*What this task involves*.
Beginning with the first line, transcribe the entries below exactly through the line containing "Write the answer", inclusive.

*Records supplied*.
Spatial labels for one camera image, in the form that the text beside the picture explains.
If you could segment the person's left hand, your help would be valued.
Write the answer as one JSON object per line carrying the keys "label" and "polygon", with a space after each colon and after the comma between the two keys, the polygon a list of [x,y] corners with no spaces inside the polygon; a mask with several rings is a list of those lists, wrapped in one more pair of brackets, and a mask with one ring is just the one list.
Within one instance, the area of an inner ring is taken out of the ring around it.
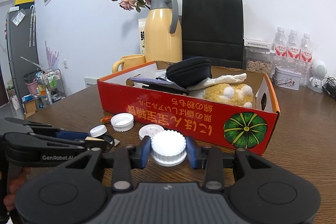
{"label": "person's left hand", "polygon": [[3,199],[3,203],[8,211],[15,209],[15,195],[19,188],[27,181],[27,176],[30,173],[31,169],[24,167],[19,176],[9,182],[9,193]]}

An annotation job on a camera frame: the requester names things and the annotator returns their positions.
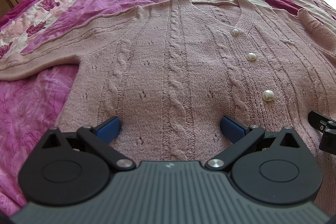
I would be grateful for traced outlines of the pink cable knit cardigan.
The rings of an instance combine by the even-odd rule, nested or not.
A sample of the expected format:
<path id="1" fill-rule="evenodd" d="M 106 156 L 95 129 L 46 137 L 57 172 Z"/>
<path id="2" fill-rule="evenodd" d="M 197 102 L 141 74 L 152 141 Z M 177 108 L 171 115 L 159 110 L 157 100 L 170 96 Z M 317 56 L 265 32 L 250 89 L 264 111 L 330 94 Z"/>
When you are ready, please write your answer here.
<path id="1" fill-rule="evenodd" d="M 214 156 L 226 146 L 224 115 L 269 130 L 291 125 L 320 159 L 307 114 L 335 115 L 335 33 L 306 10 L 247 0 L 137 6 L 10 55 L 1 79 L 68 63 L 79 70 L 56 125 L 72 131 L 117 116 L 114 147 L 135 161 Z M 273 101 L 263 100 L 265 90 Z"/>

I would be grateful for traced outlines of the white pearl button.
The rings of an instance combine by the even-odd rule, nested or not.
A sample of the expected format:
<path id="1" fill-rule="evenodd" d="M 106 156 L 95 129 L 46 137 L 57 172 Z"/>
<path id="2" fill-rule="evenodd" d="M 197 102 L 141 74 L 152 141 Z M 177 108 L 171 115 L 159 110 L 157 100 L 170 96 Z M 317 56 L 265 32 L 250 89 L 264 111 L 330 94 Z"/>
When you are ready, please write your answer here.
<path id="1" fill-rule="evenodd" d="M 238 36 L 238 34 L 239 34 L 239 30 L 236 28 L 231 31 L 232 36 Z"/>
<path id="2" fill-rule="evenodd" d="M 262 93 L 262 99 L 266 102 L 273 101 L 275 98 L 275 94 L 272 90 L 265 90 Z"/>
<path id="3" fill-rule="evenodd" d="M 257 55 L 256 55 L 256 53 L 250 52 L 246 55 L 246 59 L 248 61 L 256 61 L 257 60 Z"/>

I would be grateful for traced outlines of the pink and white striped bedspread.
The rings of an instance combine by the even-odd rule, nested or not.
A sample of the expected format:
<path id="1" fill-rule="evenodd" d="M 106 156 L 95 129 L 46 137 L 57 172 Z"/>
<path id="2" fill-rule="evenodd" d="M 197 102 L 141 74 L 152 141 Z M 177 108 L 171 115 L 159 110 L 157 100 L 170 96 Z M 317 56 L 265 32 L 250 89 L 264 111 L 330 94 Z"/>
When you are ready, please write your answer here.
<path id="1" fill-rule="evenodd" d="M 33 50 L 95 15 L 165 0 L 39 0 L 1 30 L 1 58 Z M 249 0 L 296 14 L 306 9 L 335 30 L 335 8 L 324 0 Z M 78 67 L 60 65 L 36 76 L 1 82 L 1 211 L 15 214 L 25 205 L 18 172 L 41 134 L 60 114 Z"/>

*Response to the task*.
Spatial labels for one camera image, in the form that the text beside the picture explains.
If you could segment the person's left hand, your help would be valued.
Write the answer as one JSON object per line carrying the keys "label" and "polygon", with a space after each colon and after the comma between the two keys, the polygon a list of [x,y] corners with no spaces inside the polygon; a mask with several rings is a list of those lists, wrapped in one more pair of brackets, and a mask with one ring is just the one list.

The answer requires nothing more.